The reality is that long-range power projection, automation/comm/logistics,
long range targeting, advanced arms, drones/UAVs/unmanned, air superiority,
quick carrier group deployments, etc decide modern war outcomes. Russia
struggles with this level of sophistication, hell, they are trying to get the
French to build carriers for them and are woefully behind in several critical
key measures. Pretending its still WWII and bulking up in armor, especially
ones without counters to modern ATGM's, makes as much sense as building
another Maginot line. Russian reactive armor leaves a lot to be desired. ATGM
tech usually outstrips armor tech quickly and NATO's current offerings are
pretty impressive. Not to mention the cost of reactive armor raises the cost,
per tank, anywhere between 300-500k, which makes it economically infeasible to
retro-arm older tanks frequently.

Russia's tank force is mostly a 1970s relic, the T-72. Constant retrofitting
is still lipstick on a pig and to NATO forces. Older DU based munitions like
the M829A3's and others punch through these things with ease. Fifth generation
M829E4's take out the best Russian armor today. A $10,000 NATO round punches
through $500,000 tank armor. Tank armor is a fool's errand at best, as
munitions catch up too fast and armor development takes too long/tank lifespan
is too long/tank retrofitting is too expensive.
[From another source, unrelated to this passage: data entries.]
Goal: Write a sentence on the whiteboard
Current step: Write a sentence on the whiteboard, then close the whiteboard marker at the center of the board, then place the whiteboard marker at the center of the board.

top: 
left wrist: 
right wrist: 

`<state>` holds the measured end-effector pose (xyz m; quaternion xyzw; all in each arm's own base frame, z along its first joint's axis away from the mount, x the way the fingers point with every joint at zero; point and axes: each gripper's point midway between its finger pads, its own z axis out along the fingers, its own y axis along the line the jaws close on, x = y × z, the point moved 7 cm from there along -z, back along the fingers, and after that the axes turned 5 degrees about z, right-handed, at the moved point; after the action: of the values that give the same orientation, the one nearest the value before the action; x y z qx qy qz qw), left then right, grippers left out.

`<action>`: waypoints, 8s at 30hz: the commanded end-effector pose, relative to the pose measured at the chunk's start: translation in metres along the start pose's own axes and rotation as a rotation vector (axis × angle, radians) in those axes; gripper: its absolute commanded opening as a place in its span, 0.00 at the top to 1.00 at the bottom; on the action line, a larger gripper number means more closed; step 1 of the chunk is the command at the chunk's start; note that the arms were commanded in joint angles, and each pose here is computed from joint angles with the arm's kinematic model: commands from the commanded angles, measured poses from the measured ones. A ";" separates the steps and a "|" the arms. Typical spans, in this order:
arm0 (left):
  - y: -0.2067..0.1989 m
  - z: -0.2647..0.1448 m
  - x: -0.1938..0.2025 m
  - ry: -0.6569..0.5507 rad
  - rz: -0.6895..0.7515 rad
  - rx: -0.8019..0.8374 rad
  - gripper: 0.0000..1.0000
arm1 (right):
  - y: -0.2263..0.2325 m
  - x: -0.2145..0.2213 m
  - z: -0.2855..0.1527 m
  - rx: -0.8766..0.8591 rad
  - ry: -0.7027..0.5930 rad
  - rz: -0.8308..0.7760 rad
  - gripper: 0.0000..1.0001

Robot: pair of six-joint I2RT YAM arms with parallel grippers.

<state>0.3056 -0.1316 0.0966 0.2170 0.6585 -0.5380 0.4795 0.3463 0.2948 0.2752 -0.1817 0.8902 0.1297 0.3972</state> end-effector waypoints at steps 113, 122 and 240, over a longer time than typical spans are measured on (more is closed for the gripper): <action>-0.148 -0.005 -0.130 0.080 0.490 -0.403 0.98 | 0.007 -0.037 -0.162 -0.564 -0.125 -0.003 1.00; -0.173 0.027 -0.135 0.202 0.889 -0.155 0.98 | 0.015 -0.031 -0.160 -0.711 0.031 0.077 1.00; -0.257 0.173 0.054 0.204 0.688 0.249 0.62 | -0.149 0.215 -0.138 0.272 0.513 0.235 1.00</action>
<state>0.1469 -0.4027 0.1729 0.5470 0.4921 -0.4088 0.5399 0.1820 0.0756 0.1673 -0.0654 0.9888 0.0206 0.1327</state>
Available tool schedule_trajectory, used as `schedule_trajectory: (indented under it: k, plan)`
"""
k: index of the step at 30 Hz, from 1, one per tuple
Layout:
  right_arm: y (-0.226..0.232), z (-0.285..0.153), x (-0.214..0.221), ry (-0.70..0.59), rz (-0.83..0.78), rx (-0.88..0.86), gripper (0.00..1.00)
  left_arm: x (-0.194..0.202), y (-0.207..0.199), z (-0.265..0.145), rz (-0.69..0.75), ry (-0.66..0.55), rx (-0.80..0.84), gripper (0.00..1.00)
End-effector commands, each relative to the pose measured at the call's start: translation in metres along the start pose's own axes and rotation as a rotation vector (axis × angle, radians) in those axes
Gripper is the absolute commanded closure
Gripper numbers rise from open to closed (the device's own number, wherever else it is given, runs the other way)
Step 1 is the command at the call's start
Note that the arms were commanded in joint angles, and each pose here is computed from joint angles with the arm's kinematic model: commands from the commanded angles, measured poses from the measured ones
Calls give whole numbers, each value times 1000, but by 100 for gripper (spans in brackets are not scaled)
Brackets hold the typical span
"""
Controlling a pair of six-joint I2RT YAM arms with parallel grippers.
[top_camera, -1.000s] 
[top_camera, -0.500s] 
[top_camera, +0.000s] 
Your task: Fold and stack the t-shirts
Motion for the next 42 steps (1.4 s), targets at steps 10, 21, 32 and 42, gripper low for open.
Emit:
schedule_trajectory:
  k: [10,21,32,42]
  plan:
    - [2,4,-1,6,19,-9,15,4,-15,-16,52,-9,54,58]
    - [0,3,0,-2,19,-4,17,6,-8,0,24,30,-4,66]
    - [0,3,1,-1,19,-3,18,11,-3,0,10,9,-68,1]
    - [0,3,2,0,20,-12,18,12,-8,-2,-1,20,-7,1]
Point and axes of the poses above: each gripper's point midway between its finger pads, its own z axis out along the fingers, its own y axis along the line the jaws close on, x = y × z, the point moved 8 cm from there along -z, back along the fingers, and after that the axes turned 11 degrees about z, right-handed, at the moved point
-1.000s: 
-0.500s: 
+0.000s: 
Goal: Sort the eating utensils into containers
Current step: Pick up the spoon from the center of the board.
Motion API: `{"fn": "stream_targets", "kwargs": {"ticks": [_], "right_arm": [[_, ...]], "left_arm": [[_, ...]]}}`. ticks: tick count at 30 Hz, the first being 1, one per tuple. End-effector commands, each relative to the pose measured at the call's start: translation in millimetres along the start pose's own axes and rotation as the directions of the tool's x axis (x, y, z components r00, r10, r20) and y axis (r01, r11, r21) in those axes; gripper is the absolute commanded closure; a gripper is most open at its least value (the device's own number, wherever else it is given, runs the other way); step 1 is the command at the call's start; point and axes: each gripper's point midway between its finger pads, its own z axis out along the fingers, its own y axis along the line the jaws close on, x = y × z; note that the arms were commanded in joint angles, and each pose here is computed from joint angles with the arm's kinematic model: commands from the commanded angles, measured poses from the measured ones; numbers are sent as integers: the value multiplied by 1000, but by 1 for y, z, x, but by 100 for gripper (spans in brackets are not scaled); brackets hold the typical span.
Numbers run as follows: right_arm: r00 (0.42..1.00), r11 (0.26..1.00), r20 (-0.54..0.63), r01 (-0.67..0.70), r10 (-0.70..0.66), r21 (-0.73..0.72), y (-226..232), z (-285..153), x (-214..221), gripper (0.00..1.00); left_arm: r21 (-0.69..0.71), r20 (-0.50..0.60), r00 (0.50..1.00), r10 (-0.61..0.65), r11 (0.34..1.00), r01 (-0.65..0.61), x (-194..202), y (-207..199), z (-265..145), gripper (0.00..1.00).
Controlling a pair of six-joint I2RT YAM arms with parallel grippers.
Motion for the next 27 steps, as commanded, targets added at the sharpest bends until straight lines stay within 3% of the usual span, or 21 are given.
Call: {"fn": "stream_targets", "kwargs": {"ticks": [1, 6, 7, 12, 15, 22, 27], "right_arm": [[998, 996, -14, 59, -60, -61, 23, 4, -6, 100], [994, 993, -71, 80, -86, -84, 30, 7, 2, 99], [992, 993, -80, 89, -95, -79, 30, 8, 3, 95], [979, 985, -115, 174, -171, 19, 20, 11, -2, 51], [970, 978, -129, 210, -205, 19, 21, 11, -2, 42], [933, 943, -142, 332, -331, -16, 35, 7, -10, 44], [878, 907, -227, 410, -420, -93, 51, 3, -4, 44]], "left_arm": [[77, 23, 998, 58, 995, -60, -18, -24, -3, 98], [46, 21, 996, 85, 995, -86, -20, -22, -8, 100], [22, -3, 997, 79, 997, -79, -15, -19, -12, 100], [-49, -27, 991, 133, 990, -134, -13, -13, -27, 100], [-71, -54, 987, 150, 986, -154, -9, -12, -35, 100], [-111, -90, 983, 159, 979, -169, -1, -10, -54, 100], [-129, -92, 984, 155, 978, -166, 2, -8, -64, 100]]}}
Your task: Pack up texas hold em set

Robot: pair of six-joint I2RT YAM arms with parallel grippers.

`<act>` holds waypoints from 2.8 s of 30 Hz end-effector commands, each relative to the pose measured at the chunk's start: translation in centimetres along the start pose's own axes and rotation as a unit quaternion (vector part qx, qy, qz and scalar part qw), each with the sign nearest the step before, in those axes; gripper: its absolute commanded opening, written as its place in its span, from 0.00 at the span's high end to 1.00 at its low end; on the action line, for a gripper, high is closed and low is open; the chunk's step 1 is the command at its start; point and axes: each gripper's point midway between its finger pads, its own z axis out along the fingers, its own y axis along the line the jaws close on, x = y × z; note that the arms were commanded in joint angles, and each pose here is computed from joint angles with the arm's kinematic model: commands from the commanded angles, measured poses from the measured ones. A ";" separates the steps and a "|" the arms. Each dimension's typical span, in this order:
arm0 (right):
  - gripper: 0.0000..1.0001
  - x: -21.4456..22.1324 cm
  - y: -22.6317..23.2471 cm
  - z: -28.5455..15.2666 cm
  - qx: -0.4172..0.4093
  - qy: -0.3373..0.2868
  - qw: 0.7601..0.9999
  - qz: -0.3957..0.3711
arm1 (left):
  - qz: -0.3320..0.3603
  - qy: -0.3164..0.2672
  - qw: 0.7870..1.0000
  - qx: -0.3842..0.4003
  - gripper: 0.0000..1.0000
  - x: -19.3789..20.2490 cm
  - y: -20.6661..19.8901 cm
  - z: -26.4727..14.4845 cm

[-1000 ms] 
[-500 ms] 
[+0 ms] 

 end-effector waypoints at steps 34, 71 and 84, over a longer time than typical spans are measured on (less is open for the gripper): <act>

The Russians know this, but
lack the sophistication to modernize in other ways, so they double-down on
tanks, which will probably have a long service life on the usual parade route,
but not be effective in combat. Especially now that Putin has rebranded
himself anti-NATO, anti-West, anti-Democracy, pro-Autocracy, pro-Annexation,
pro-Assad, pro-Jong-Un, etc. He's not partnering up with NATO for some peace
mission, he's pointing his guns at them and compared to NATO he's at a massive
disadvantage militarily with these tanks, which just become very expensive
coffins for Russian tank crews.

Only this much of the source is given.